As Dear To Me As My Own Blood
09.October, 2009

Blacksheep Platoon, 2004
I got the call from one of my Marines. My old unit is going to Afghanistan, sooner rather than later. They’ll be there before Christmas, possibly before Thanksgiving. My first thought was how fast can I lose 20 pounds and get through the re-enlistment process? I’d been considering this for a while now. While I have no interest in being a stateside Marine anymore, lately the thought of my boys deploying without me has been keeping me up at night. I wondered it aloud and my buddy said,
“It’d take too long. Our slots are all full anyway, you’d just get left behind. Don’t sweat it, man, we got this one.”
WE got this one. It stung, but I needed to hear it put that way.
The truth is, the WE that I was a part of doesn’t exist in the way I want it to anymore. Shortly after I left, my platoon, Blacksheep Platoon, was disbanded and dispersed. Most of the old crew got out, but a few stayed in and climbed the ladder. The Marines whom I’d been responsible for, the young ones whom have never been to war, now have Marines of their own to worry about. Some of them would even outrank me. That’s how the military has always worked, I suppose.
Deep down in my heart I’d give anything to have that old gang back together, the Blacksheep who went to war together. Even the assholes. It sounds cliche when I say it out loud, but we were young and seemingly invincible together. We trusted one another. The same guy that would get drunk and punch you in the face one night would be your closest confidant the next. I have the scars to prove it. Some on my face, some on my knuckles.


Most of the Blacksheep are out now. They’re spread out over the western states, living their own lives, doing whatever it is warfighters do after they’ve taken themselves out of the fight. A few of us have talked about the grand reunions we’ll have, but reality isn’t like the end of White Christmas. Kids get sick, jobs come up, cash gets tight, water mains break. We’ll probably never all be in the same room together again.
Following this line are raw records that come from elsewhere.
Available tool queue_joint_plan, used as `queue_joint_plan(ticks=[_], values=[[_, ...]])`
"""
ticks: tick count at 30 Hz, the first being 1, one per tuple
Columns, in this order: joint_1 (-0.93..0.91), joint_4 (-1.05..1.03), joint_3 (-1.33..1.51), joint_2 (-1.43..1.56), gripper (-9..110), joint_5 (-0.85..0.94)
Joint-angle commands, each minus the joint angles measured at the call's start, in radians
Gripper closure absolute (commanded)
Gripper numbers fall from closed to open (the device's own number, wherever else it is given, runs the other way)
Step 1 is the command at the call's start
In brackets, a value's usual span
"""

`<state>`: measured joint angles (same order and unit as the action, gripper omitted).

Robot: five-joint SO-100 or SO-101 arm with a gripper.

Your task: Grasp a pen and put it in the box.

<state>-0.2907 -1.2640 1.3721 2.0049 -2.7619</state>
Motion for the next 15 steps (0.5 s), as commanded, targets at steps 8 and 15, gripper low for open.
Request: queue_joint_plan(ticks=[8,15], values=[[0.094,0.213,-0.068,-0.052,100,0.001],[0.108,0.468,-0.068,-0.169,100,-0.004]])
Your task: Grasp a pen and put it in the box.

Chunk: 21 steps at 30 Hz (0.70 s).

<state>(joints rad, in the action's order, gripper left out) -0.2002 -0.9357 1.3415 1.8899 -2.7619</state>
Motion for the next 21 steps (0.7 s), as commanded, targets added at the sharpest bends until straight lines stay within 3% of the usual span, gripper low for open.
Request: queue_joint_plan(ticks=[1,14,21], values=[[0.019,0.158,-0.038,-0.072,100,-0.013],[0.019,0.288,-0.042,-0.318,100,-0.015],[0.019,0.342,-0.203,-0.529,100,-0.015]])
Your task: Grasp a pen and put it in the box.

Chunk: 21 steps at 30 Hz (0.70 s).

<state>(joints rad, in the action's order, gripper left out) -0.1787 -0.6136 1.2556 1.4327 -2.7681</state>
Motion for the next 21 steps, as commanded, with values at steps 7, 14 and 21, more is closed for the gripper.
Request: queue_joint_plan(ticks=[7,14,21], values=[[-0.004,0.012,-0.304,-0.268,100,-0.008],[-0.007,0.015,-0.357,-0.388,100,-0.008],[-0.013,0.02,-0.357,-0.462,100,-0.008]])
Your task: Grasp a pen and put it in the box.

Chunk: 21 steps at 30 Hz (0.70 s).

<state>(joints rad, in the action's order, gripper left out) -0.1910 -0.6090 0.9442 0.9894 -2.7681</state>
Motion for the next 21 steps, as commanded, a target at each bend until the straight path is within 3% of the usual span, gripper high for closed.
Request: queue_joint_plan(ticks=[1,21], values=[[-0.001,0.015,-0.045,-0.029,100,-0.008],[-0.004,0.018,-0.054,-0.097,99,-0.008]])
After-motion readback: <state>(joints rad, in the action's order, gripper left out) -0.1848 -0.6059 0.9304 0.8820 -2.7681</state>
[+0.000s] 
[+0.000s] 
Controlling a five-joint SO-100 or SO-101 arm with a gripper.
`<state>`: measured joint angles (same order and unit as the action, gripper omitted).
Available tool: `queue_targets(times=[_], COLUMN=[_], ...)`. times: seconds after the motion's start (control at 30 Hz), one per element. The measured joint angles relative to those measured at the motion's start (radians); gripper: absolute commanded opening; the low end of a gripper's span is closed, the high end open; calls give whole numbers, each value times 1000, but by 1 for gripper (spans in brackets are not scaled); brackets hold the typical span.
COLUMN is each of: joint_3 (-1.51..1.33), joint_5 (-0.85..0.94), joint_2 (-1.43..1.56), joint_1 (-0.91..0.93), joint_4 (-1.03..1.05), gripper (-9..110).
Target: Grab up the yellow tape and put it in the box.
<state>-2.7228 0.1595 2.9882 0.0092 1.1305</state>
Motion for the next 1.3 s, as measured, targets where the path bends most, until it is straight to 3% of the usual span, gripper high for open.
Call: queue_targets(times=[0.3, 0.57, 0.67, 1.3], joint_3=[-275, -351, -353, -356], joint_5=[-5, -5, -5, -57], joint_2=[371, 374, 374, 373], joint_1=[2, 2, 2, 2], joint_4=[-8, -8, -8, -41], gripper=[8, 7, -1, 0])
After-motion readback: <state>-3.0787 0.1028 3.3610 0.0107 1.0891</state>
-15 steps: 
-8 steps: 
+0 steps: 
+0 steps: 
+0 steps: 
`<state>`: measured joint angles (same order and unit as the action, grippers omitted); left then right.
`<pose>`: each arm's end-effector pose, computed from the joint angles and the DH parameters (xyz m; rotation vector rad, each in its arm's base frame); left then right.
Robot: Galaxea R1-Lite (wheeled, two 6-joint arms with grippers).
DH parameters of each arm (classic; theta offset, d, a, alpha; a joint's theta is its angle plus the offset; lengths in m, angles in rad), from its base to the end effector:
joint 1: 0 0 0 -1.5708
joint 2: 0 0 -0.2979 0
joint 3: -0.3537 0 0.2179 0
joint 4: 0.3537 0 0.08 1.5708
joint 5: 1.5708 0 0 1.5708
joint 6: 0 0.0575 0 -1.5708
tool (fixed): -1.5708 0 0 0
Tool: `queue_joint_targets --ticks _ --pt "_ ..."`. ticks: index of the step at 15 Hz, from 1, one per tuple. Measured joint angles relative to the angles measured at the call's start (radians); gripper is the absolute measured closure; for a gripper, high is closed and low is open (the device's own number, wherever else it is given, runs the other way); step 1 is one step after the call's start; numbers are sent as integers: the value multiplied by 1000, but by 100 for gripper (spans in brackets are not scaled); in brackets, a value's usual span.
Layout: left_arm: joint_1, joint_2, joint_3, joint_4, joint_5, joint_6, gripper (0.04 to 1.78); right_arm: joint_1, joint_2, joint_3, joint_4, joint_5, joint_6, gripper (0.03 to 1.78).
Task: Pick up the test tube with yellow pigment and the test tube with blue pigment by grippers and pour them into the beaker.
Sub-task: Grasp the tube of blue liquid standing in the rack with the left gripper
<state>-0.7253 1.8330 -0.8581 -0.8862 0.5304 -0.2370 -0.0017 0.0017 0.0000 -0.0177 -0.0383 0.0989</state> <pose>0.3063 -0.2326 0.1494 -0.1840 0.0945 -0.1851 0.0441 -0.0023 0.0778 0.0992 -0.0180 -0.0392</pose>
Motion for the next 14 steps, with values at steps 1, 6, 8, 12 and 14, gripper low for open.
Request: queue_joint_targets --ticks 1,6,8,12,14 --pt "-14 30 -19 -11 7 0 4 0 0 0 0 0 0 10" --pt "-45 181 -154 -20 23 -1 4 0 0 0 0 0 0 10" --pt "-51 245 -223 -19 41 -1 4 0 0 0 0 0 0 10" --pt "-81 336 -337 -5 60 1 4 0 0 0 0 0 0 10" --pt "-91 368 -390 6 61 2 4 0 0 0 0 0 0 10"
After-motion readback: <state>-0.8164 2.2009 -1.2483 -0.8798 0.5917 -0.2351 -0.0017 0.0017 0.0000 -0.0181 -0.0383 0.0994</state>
Then comes this news of the unit headed to Afghanistan. I’ve never worried for any Marine before. The Blacksheep had me, I had them, other Marines had other Marines. We were all covered. As illogical as it sounds, the thought that some of my old boys will be over there without me feels like I’m letting them down somehow, leaving a hole in their ranks that my own chest was supposed to fill. I know that’s not true, I know I was replaced by a younger, faster, better Marine the day I left, but that doesn’t change anything. These next 8-10 months I’ll lay awake at night and worry about them. It’s a feeling I dread down in my guts. It’s a feeling I know I put my own family through more than once.
I guess this is what vulnerability feels like, and I don’t care for it one bit.